The listing must be copied out in full and exactly; no images go with it.
######
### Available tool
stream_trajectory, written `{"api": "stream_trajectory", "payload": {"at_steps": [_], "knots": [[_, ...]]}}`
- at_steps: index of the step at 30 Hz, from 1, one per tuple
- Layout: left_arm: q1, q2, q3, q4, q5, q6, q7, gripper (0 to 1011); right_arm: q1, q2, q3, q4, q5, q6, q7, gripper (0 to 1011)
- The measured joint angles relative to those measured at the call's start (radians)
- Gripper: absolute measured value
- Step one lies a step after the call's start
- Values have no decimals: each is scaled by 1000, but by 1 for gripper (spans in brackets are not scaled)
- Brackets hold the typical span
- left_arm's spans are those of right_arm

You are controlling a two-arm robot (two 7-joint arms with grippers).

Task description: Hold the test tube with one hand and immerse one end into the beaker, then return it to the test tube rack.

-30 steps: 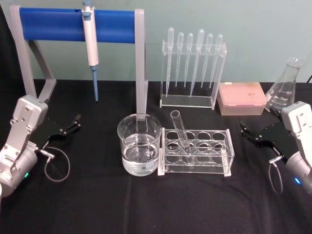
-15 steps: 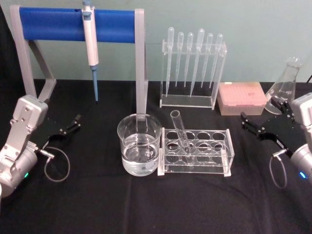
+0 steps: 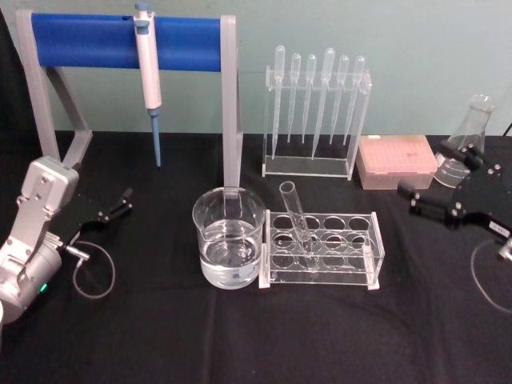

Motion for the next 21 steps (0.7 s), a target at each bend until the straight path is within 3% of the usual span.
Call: {"api": "stream_trajectory", "payload": {"at_steps": [3,9,14,21], "knots": [[0,0,0,0,0,0,0,1000,4,46,-3,-22,29,7,120,1003],[0,0,0,0,0,0,0,1000,49,77,-40,-33,35,44,263,1003],[0,0,0,0,0,0,0,1000,122,73,-100,-20,5,83,369,1002],[0,0,0,0,0,0,0,1000,235,36,-187,28,-10,184,443,1003]]}}
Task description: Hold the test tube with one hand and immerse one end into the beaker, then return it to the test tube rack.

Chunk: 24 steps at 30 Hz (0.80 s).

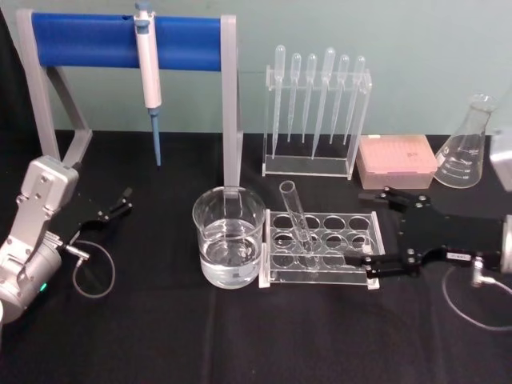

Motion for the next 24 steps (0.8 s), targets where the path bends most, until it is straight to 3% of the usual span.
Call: {"api": "stream_trajectory", "payload": {"at_steps": [10,24], "knots": [[0,0,0,0,0,0,0,1000,127,-82,-102,71,-29,105,14,1003],[0,0,0,0,0,0,0,1000,231,-167,-186,160,-53,147,-15,1003]]}}
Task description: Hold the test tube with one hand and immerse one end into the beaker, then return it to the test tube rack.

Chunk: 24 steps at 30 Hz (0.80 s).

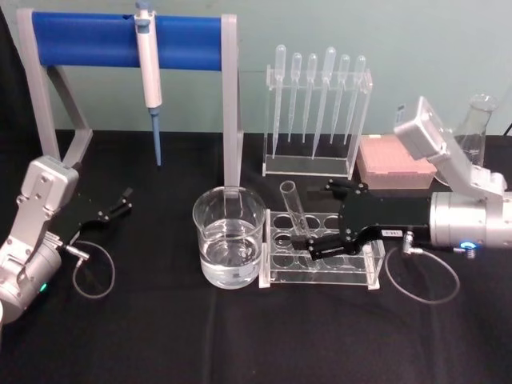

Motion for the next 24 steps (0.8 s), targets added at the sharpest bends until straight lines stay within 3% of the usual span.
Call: {"api": "stream_trajectory", "payload": {"at_steps": [15,24], "knots": [[0,0,0,0,0,0,0,1000,56,-43,-50,69,-9,-9,-5,1002],[0,0,0,0,0,0,0,1000,57,-44,-51,69,-10,-11,-5,1003]]}}
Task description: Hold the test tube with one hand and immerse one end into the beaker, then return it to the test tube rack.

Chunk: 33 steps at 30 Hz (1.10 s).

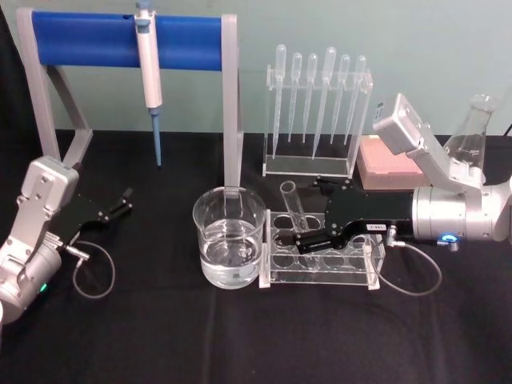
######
## ANSWER SECTION
### Available tool
stream_trajectory, written `{"api": "stream_trajectory", "payload": {"at_steps": [_], "knots": [[_, ...]]}}`
- at_steps: index of the step at 30 Hz, from 1, one per tuple
- Layout: left_arm: q1, q2, q3, q4, q5, q6, q7, gripper (0 to 1011); right_arm: q1, q2, q3, q4, q5, q6, q7, gripper (0 to 1011)
- The measured joint angles relative to those measured at the call's start (radians)
- Gripper: absolute measured value
- Step one lies a step after the call's start
- Values have no decimals: each is scaled by 1000, but by 1 for gripper (spans in brackets are not scaled)
- Brackets hold the typical span
- left_arm's spans are those of right_arm

You are controlling a two-arm robot (two 7-joint arms with grippers).

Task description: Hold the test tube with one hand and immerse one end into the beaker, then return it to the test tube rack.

-30 steps: 
-15 steps: 
+0 steps: 

Motion for the next 21 steps (0.7 s), a target at each bend until the straight path is within 3% of the usual span.
Call: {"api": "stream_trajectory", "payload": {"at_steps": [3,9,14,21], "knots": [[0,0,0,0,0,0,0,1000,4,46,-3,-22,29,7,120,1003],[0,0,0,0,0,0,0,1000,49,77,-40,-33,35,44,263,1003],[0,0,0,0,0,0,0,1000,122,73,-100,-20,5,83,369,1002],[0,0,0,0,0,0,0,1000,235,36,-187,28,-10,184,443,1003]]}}
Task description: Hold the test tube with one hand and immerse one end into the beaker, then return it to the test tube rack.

Chunk: 24 steps at 30 Hz (0.80 s).


Motion for the next 24 steps (0.8 s), targets where the path bends most, until it is straight to 3% of the usual span.
Call: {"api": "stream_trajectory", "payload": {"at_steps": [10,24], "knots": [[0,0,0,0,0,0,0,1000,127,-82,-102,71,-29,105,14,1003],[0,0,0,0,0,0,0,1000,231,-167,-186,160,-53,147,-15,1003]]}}
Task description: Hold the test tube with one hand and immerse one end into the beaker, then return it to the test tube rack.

Chunk: 24 steps at 30 Hz (0.80 s).


Motion for the next 24 steps (0.8 s), targets added at the sharpest bends until straight lines stay within 3% of the usual span.
Call: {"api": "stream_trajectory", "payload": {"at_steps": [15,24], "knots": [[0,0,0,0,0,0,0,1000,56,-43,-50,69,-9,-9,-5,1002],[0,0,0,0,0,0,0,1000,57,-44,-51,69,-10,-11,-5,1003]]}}
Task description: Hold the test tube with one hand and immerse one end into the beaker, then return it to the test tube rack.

Chunk: 33 steps at 30 Hz (1.10 s).

The exercise is now finished.